South Sudan Ebola strain
On Tuesday morning, the Ministry of Health confirmed an outbreak of Ebola Virus Disease (EVD) in Uganda.
The ministry said one person had died of the virus in Madudu sub-county, Mubende district.
The deceased is a 24 year old man who succumbed to the deadly virus on Monday morning at the Mubende Regional Referral Hospital where he had been isolated after presenting symptoms.
The Ministry of Health Permanent Secretary Diana Atwine says the deceased first presented with Viral Hemorrhagic Fever at St John’s Medical clinic, in East Division of Mubende Municipality on September 15, but was referred to Mubende hospital after his condition deteriorated.
According to Dr. Atwine, the deceased presented with fever, convulsions, blood-stained vomits, diarrhea, loss of appetite, pain swallowing, chest pain, dry cough and bleeding in the eyes. He later developed yellow of eyes, tea colored urine and complained of abdominal pain.
Atwine says in a statement that samples were collected on suspicion of VHF and taken to the Uganda Virus Institute on September 18, 2022 but returned positive for the Ebola virus (South Sudanese strain) on September 19.
South Sudan Ebola strain
The deceased is the index case of the virus and his lifeless body remains at Mubende referral hospital, despite pressure from close relatives, family and friends, awaiting a decent send off.
However, facts around the South Sudan Ebola strain are creating spines of fear in the public.
According to the MOH, this is the second time that the same Ebola strain has been reported in Uganda. The first case was registered in Luwero during the 2012 outbreak. This was diagnosed and ended on the index case.

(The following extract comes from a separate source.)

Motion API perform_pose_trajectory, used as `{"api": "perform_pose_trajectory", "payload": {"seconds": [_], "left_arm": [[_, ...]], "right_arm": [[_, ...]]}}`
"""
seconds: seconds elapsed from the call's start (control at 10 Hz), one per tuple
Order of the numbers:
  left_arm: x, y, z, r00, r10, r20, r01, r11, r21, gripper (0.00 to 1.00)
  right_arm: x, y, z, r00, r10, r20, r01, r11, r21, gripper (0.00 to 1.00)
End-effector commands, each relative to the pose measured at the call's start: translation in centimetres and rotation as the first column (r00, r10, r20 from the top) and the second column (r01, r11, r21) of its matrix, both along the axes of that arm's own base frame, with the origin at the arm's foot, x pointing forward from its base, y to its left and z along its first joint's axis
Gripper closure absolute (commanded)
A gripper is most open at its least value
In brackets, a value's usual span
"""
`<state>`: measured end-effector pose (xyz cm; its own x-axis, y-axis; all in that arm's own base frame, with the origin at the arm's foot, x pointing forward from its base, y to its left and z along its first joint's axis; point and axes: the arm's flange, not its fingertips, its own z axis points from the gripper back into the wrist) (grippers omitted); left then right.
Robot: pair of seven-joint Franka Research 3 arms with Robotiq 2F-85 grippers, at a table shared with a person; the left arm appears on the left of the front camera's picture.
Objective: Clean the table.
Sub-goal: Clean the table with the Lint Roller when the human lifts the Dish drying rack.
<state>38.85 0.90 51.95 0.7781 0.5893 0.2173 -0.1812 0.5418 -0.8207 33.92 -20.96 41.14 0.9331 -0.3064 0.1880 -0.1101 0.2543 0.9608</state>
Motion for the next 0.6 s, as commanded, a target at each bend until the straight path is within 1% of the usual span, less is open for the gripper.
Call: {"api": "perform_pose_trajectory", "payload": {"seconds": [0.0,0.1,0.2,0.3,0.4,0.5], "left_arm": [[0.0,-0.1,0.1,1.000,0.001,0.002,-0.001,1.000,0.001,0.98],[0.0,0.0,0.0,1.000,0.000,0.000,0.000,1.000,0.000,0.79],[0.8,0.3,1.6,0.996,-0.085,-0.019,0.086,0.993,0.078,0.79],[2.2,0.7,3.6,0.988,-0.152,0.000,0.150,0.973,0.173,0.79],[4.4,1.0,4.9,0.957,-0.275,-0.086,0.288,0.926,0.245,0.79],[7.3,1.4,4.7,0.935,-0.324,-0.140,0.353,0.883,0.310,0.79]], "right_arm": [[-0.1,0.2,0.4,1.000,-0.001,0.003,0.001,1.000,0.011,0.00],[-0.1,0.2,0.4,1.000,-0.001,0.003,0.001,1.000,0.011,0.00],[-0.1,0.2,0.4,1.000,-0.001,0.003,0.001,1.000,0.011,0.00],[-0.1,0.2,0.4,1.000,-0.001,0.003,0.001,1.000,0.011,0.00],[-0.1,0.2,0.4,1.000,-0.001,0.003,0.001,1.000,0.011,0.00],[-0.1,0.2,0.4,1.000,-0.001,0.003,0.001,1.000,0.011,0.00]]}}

Atwine says the South Sudan strain takes between two to twenty one days to incubate in one’s body and that it is a serious disease with significant morbidity and mortality. Like all other strains, Ebola virus can be fatal if left untreated.
The disease spreads through close contact with broken skin or mucus membranes of an infected person or deceased or even objects that have been contaminated with bodily fluids like feaces, blood, or vomit from a sick or deceased.
It also spreads through blood, secretions, organs , bodily fluids of infected animals such as fruit bats, chimpanzees, gorillas and monkeys (dead or alive).
The Ministry of Health has confirmed that six persons including three adults and children have died from Ebola related symptoms in two sub-counties of Kiruma and Madudu between September 01-15, 2022. District Rapid response teams have been deployed to investigate and trace the origin of the virus.
The World Health Organisation says ring vaccination of high-risk people with the Ervebo vaccine had been highly effective in controlling the spread of Ebola in recent outbreaks in the Democratic Republic of the Congo and elsewhere but that this vaccine had only been approved to protect against the Zaire strain.